Today, in Ruth 3 and 4, I read the conclusion of (Ruth’s) story, where her kinsman redeemer marries her, joy is restored, and she is part of royal lineage–and all because she made the choice not to quit. She exhibits strength, loyalty, faith, perseverance, patience, and trust.

And what doesn’t Paul go through in Acts? In this chapter, he’s warming himself by a fire after a shipwreck. He’s bitten by a poisonous snake and survives. After months, he continues on his journey to Rome.

30 For the next two years, Paul lived in Rome at his own expense. He welcomed all who visited him, 31 boldly proclaiming the Kingdom of God and teaching about the Lord Jesus Christ. And no one tried to stop him. (Acts 28:30-31, NLT)

He persevered too, and not in a roll-with-the-punches sort of way: he boldly proclaimed the Kingdom of God and taught about the Lord. He was resilient and focused.

Jeremiah’s unpopular message made him a traitor to be lowered into a cistern and left for dead. But that wasn’t where his story stopped. Though he couldn’t climb out in his own strength, he was raised out of the cistern because of the petitions of an important court official. Jeremiah’s message didn’t change–surrender or else. A tough job.

15 Jeremiah said, “If I tell you the truth, you will kill me. And if I give you advice, you won’t listen to me anyway.” (Jeremiah 38:15, NLT)

He didn’t quit.

In the psalms, encouragement still (emphasis mine). Don’t quit.

I trust in the Lord for protection.
So why do you say to me,
    “Fly like a bird to the mountains for safety!

But the Lord is in his holy Temple;
    the Lord still rules from heaven.
He watches everyone closely,
    examining every person on earth.
The Lord examines both the righteous and the wicked. (Psalm 11:1, 4-5, NLT)

And

The Lord’s promises are pure,
    like silver refined in a furnace,
    purified seven times over.
Therefore, Lord, we know you will protect the oppressed,
    preserving them forever from this lying generation,
even though the wicked strut about,
    and evil is praised throughout the land. (Psalm 12:6-8, NLT)

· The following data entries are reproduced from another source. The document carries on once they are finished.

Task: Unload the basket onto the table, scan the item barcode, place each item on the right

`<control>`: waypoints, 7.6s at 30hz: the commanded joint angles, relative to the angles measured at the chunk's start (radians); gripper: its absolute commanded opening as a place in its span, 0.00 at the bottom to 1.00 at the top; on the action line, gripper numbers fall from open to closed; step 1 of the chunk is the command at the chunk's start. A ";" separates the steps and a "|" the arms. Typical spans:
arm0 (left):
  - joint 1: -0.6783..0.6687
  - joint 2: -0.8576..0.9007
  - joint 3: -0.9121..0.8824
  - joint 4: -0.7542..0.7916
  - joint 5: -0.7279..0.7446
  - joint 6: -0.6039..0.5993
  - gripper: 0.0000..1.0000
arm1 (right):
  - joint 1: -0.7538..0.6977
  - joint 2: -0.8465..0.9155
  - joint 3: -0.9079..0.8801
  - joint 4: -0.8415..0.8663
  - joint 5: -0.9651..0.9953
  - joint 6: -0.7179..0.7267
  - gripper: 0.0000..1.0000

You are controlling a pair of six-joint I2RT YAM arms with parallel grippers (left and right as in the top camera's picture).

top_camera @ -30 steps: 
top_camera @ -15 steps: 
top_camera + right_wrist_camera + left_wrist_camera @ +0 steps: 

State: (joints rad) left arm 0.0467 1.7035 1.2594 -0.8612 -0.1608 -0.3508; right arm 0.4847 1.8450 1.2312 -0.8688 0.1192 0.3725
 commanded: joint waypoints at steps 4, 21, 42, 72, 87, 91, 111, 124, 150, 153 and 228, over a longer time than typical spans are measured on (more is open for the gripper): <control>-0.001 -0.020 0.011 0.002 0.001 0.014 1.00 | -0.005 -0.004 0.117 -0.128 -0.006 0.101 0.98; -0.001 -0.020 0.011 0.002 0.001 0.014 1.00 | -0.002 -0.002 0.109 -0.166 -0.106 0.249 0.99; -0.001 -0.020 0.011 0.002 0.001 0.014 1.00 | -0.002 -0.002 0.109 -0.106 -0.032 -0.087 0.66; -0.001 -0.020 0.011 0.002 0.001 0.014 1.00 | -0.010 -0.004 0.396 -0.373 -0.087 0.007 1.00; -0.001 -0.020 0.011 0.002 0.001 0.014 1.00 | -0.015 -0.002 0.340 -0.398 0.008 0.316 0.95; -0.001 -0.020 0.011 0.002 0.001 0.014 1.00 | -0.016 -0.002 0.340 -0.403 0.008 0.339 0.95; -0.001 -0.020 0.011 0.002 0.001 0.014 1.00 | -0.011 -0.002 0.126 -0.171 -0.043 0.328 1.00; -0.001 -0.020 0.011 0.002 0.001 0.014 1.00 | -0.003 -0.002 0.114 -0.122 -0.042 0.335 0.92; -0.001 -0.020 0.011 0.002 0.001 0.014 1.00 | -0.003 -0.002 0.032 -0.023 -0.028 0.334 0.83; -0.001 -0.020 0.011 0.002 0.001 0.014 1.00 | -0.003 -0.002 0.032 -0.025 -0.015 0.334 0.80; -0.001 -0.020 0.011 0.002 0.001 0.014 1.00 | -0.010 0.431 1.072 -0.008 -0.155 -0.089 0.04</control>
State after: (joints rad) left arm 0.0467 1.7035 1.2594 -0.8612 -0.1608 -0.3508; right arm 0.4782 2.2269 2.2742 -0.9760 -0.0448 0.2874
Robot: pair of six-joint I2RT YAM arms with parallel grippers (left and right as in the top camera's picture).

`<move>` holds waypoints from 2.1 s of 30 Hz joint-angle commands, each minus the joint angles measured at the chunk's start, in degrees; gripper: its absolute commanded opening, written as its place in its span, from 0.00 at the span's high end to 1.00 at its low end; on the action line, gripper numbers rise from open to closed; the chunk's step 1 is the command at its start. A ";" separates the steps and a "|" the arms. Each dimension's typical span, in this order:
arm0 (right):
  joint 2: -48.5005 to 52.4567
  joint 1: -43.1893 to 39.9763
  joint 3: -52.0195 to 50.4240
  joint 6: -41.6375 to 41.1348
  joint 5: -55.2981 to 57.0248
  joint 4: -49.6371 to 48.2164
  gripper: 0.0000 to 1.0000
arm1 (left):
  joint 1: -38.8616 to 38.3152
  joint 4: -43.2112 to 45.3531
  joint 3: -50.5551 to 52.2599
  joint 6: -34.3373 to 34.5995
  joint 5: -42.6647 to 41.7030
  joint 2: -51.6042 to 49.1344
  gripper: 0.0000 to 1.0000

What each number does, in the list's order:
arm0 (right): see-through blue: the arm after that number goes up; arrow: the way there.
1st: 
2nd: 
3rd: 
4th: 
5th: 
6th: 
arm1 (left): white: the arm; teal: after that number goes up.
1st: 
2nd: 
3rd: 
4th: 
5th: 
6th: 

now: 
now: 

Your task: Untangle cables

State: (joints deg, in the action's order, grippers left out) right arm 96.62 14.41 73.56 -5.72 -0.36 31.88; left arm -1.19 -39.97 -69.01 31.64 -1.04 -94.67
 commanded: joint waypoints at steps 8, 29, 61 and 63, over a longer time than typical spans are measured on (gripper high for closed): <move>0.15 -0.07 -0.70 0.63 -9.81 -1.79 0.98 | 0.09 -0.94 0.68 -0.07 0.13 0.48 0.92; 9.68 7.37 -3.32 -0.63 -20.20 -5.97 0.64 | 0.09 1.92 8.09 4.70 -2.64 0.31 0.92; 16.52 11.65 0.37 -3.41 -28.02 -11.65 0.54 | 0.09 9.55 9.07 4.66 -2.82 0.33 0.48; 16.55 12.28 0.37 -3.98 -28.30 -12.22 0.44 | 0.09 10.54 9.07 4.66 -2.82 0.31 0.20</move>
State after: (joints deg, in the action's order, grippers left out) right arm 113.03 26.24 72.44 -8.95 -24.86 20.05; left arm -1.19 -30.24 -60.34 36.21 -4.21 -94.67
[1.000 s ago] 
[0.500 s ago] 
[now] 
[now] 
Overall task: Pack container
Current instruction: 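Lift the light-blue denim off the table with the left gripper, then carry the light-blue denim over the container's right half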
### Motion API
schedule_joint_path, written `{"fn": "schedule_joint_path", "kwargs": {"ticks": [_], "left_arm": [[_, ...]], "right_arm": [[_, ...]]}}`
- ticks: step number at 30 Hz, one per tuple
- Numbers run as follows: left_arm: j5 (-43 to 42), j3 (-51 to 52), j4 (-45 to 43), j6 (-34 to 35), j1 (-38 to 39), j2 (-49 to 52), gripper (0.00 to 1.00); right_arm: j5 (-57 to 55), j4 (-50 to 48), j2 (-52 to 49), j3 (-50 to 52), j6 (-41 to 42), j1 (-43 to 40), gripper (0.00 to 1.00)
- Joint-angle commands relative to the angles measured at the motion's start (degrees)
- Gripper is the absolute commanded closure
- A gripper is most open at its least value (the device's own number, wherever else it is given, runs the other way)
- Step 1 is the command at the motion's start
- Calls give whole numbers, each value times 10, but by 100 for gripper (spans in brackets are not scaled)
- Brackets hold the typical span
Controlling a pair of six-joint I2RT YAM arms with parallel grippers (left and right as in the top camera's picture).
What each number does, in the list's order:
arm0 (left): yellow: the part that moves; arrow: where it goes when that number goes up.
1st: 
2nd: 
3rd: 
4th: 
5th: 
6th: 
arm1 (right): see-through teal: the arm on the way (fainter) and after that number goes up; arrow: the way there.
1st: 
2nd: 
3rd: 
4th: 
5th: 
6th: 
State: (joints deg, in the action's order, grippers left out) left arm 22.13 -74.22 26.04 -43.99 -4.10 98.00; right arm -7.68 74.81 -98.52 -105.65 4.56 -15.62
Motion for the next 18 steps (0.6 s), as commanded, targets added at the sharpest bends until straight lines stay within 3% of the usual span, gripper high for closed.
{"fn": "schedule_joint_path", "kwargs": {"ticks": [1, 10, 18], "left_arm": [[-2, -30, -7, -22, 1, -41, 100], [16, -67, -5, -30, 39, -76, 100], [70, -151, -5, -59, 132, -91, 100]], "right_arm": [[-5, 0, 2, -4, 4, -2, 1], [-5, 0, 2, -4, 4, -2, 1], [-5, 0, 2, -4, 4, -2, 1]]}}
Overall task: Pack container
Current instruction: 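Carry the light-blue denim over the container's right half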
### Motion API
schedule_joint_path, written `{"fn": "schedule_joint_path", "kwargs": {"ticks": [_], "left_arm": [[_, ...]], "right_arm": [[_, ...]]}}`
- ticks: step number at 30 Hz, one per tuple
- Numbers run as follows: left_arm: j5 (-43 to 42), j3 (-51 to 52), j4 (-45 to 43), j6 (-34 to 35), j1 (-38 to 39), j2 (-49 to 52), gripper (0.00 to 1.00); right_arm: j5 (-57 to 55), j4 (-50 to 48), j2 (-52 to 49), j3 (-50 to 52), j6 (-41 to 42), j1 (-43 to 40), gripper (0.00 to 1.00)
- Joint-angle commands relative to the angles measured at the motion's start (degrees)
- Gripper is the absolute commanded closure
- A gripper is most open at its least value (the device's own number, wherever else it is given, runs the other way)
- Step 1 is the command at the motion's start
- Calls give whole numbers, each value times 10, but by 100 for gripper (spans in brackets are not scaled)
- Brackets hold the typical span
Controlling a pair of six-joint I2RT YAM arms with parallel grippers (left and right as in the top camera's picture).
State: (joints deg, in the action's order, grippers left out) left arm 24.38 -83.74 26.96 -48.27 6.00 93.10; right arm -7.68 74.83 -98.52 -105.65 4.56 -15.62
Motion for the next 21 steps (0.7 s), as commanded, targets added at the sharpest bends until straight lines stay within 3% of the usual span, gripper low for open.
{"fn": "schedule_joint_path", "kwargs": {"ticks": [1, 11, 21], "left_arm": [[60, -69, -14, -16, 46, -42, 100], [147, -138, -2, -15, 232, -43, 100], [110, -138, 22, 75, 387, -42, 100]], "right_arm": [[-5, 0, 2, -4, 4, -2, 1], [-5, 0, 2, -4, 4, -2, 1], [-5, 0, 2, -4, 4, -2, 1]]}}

Maybe one day the things I’m going through won’t seem so big-hairy-scary-heavy. Maybe one day I’ll look back and laugh at what I thought was difficult. In real time, the things are big and heavy and difficult. And yesterday, I was looking to quit.

Thank you, Lord, for all that you are teaching me about who you are and what you can do. Thank you for showing me that character is developed through trials, and perseverance is built one day at a time. Help me to keep my eyes fixed on you.